→ TRY IT
An exact copy of the data is required. No picture may appear in it.

→ SUPPLIED MATERIAL
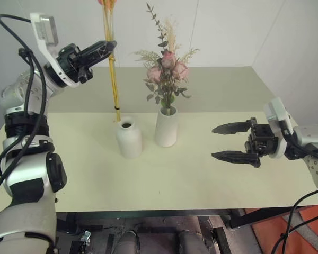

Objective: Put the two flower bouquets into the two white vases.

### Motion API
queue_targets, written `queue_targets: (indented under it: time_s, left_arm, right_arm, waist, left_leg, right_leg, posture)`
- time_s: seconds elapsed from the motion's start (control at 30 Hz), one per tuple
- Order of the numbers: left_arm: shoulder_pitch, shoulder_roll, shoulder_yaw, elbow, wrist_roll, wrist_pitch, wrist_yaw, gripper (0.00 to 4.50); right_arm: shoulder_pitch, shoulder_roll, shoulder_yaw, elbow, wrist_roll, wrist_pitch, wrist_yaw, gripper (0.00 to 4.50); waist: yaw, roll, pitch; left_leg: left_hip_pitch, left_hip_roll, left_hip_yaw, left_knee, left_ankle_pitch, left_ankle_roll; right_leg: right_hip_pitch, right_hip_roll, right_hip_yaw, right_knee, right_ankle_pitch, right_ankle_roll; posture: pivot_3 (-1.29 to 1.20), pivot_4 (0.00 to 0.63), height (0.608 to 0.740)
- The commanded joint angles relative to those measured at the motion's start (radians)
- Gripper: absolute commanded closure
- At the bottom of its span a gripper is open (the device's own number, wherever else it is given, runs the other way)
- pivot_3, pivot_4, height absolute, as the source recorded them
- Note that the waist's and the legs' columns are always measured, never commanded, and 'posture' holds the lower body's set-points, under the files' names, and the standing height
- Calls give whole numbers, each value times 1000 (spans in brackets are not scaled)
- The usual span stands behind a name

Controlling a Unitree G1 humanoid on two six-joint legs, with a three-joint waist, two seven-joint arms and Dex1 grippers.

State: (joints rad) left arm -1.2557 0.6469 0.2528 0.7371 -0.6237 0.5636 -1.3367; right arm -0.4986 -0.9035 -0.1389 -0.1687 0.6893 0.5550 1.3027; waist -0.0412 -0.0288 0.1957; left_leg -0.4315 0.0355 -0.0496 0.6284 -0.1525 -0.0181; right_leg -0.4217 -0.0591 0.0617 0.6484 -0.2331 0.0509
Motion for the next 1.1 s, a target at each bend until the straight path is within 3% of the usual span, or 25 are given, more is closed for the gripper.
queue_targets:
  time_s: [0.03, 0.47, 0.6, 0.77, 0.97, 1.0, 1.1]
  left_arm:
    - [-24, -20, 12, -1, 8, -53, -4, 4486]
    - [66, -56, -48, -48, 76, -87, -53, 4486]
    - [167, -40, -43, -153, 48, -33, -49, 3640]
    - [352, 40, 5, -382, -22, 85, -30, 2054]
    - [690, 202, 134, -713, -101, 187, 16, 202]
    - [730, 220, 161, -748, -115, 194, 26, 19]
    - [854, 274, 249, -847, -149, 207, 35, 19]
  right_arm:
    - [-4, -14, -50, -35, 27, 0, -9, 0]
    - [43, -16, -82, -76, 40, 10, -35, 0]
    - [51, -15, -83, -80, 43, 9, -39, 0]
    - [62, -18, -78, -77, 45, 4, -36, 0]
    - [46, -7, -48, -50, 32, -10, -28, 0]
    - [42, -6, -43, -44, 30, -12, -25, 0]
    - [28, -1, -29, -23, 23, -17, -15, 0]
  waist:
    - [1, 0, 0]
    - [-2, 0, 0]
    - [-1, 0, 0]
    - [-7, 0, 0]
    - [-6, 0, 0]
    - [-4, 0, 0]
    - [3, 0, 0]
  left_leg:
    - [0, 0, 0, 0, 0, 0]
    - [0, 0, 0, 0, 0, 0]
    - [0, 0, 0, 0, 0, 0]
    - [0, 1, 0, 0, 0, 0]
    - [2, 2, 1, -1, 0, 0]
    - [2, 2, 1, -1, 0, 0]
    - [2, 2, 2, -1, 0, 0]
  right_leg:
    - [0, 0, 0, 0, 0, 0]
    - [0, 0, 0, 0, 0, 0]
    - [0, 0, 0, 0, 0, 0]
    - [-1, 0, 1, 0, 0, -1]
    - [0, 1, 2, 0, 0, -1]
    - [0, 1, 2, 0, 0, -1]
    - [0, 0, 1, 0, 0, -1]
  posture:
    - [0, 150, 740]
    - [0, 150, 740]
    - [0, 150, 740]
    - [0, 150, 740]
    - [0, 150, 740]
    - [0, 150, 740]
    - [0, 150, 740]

→ RESULT FOR THIS EXERCISE
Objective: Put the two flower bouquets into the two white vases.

### Motion API
queue_targets, written `queue_targets: (indented under it: time_s, left_arm, right_arm, waist, left_leg, right_leg, posture)`
- time_s: seconds elapsed from the motion's start (control at 30 Hz), one per tuple
- Order of the numbers: left_arm: shoulder_pitch, shoulder_roll, shoulder_yaw, elbow, wrist_roll, wrist_pitch, wrist_yaw, gripper (0.00 to 4.50); right_arm: shoulder_pitch, shoulder_roll, shoulder_yaw, elbow, wrist_roll, wrist_pitch, wrist_yaw, gripper (0.00 to 4.50); waist: yaw, roll, pitch; left_leg: left_hip_pitch, left_hip_roll, left_hip_yaw, left_knee, left_ankle_pitch, left_ankle_roll; right_leg: right_hip_pitch, right_hip_roll, right_hip_yaw, right_knee, right_ankle_pitch, right_ankle_roll; posture: pivot_3 (-1.29 to 1.20), pivot_4 (0.00 to 0.63), height (0.608 to 0.740)
- The commanded joint angles relative to those measured at the motion's start (radians)
- Gripper: absolute commanded closure
- At the bottom of its span a gripper is open (the device's own number, wherever else it is given, runs the other way)
- pivot_3, pivot_4, height absolute, as the source recorded them
- Note that the waist's and the legs' columns are always measured, never commanded, and 'posture' holds the lower body's set-points, under the files' names, and the standing height
- Calls give whole numbers, each value times 1000 (spans in brackets are not scaled)
- The usual span stands behind a name

Controlling a Unitree G1 humanoid on two six-joint legs, with a three-joint waist, two seven-joint arms and Dex1 grippers.

State: (joints rad) left arm -1.2557 0.6469 0.2528 0.7371 -0.6237 0.5636 -1.3367; right arm -0.4986 -0.9035 -0.1389 -0.1687 0.6893 0.5550 1.3027; waist -0.0412 -0.0288 0.1957; left_leg -0.4315 0.0355 -0.0496 0.6284 -0.1525 -0.0181; right_leg -0.4217 -0.0591 0.0617 0.6484 -0.2331 0.0509
Motion for the next 1.1 s, a target at each bend until the straight path is within 3% of the usual span, or 25 are given, more is closed for the gripper.
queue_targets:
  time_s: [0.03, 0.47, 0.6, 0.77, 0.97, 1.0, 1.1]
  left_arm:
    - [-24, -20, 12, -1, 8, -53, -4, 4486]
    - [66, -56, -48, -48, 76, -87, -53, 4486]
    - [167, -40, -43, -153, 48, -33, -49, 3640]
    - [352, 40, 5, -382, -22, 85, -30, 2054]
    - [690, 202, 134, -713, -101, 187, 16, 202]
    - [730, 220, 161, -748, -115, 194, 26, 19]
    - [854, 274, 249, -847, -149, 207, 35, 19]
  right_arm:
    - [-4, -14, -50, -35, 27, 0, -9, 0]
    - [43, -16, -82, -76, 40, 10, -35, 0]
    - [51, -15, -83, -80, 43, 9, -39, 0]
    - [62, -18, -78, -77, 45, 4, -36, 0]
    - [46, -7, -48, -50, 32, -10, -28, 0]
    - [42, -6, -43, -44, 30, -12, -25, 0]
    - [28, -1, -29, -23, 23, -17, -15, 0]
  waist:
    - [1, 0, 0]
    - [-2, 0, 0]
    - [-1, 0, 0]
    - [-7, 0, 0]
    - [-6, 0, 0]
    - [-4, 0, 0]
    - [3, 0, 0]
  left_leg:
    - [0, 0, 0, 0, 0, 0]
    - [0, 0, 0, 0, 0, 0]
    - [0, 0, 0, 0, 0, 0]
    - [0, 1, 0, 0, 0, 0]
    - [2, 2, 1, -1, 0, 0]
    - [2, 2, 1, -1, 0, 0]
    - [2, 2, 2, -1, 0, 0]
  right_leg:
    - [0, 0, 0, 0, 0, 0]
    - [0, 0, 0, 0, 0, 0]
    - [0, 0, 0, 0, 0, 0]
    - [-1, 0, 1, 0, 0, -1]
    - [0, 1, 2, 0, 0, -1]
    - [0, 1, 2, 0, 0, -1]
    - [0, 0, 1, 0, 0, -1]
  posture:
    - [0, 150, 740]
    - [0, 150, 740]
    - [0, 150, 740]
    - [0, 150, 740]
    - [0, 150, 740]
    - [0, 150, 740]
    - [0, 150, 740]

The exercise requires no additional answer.